PROBLEM DESCRIPTION. Begin at the line containing "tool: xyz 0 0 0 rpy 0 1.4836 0" in the entries below and end at the line containing "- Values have"; transcribe that range exactly and nothing outside it.

INFORMATION PROVIDED.
####################
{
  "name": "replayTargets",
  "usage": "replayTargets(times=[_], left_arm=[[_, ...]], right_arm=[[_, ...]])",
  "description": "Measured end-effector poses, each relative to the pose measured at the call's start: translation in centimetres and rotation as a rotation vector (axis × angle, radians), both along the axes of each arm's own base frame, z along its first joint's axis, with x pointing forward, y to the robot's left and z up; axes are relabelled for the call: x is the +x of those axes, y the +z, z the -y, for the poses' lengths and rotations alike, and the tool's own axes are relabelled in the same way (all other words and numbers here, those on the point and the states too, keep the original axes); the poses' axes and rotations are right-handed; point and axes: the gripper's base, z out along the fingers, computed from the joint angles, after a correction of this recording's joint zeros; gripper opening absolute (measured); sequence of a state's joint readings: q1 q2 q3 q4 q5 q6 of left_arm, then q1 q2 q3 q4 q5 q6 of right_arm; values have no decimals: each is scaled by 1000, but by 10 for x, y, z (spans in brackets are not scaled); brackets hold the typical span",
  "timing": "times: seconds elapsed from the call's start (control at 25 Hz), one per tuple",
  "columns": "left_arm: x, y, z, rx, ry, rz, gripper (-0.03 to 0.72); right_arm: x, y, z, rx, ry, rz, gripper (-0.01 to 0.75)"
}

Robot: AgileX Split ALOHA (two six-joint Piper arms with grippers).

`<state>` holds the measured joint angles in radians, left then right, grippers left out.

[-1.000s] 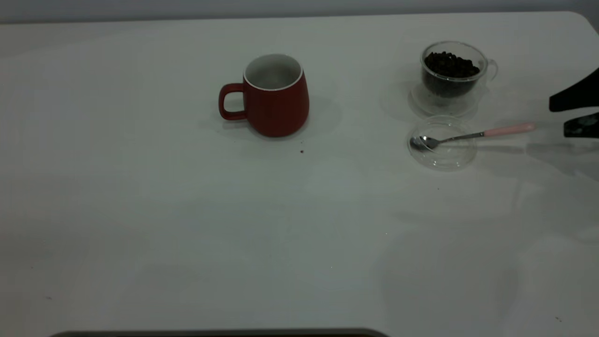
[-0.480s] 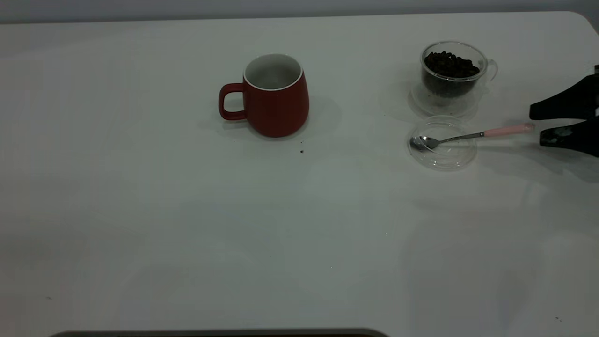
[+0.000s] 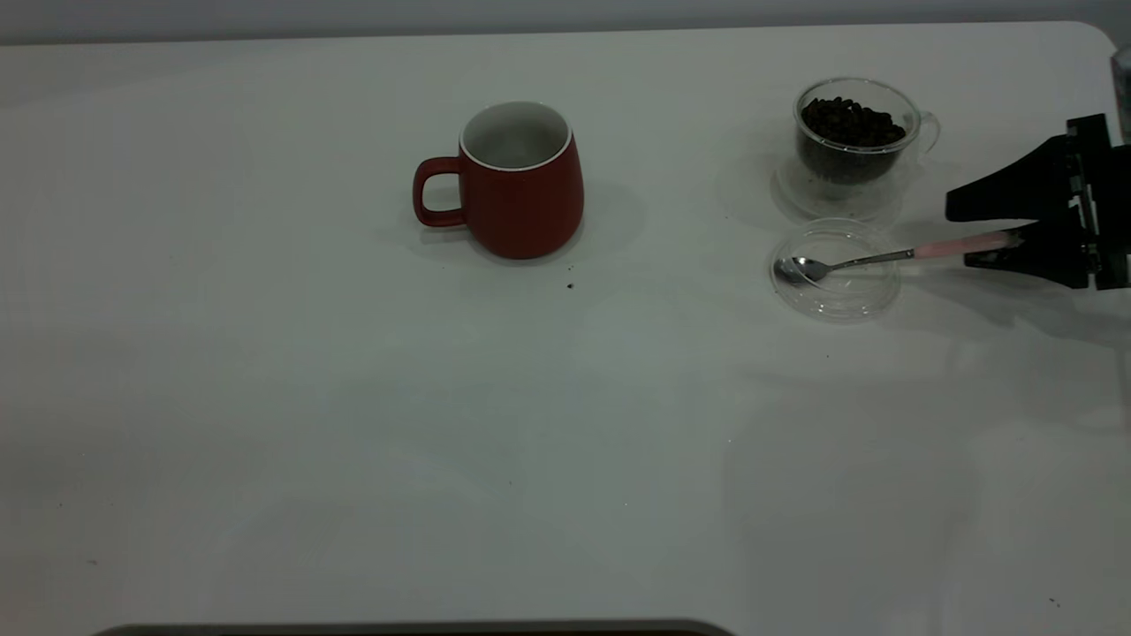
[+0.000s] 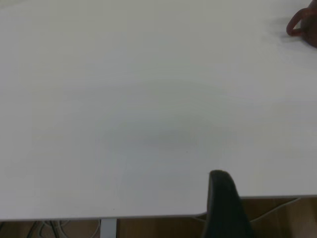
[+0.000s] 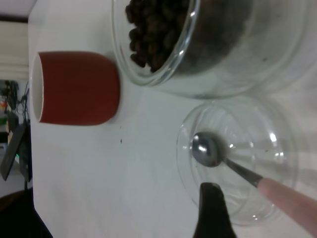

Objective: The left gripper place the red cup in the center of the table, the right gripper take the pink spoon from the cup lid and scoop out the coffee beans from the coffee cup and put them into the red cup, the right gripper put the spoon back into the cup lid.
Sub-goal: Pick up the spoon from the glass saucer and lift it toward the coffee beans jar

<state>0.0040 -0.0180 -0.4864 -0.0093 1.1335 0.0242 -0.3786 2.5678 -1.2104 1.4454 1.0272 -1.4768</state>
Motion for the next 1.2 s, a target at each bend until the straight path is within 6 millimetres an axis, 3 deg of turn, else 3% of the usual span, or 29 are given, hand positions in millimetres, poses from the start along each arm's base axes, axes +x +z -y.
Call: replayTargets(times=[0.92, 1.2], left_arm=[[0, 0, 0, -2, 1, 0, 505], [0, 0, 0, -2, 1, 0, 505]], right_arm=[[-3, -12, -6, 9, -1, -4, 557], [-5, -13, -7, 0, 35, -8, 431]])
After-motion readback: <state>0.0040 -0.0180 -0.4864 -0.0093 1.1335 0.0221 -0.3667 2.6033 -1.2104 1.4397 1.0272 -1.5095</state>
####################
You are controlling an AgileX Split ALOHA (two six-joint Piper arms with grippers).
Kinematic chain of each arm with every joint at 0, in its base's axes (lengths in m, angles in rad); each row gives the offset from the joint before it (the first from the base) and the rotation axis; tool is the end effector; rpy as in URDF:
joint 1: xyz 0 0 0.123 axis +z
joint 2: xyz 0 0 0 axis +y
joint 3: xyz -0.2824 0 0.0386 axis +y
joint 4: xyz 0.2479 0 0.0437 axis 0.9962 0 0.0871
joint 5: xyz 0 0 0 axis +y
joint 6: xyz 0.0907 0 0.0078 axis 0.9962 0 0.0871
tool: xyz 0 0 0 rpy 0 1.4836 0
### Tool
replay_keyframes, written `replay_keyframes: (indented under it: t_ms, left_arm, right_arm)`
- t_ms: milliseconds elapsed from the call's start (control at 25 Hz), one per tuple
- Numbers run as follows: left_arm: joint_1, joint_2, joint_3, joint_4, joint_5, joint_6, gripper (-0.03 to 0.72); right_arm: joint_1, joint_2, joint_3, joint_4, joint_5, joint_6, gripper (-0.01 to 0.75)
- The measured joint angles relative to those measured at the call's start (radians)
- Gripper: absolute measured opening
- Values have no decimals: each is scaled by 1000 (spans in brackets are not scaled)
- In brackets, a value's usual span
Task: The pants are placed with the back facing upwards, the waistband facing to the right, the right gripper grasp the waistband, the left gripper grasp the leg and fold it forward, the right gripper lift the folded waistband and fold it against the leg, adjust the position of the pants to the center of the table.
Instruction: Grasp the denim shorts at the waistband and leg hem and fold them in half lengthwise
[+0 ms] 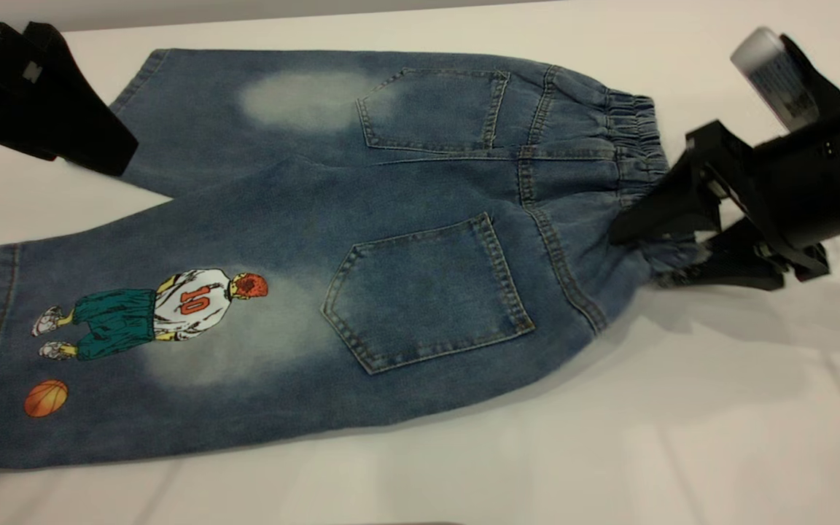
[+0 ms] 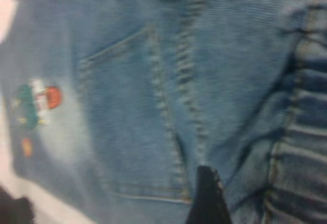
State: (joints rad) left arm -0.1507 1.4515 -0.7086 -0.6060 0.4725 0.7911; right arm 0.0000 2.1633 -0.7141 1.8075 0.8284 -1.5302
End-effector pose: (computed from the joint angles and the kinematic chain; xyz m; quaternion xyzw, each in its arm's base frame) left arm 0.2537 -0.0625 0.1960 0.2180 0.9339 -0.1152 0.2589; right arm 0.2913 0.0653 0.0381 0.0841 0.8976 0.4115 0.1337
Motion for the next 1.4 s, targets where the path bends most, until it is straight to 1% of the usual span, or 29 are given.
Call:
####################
RESPONSE BOX.
tool: xyz 0 0 0 rpy 0 1.4836 0
### Tool
replay_keyframes, written `replay_keyframes: (indented under it: t_ms, left_arm, right_arm)`
- t_ms: milliseconds elapsed from the call's start (control at 25 Hz), one per tuple
- Numbers run as follows: left_arm: joint_1, joint_2, joint_3, joint_4, joint_5, joint_6, gripper (-0.03 to 0.72); right_arm: joint_1, joint_2, joint_3, joint_4, joint_5, joint_6, gripper (-0.01 to 0.75)
- The measured joint angles relative to those measured at the call's start (radians)
- Gripper: absolute measured opening
- Values have no decimals: each is scaled by 1000 (spans in brackets are not scaled)

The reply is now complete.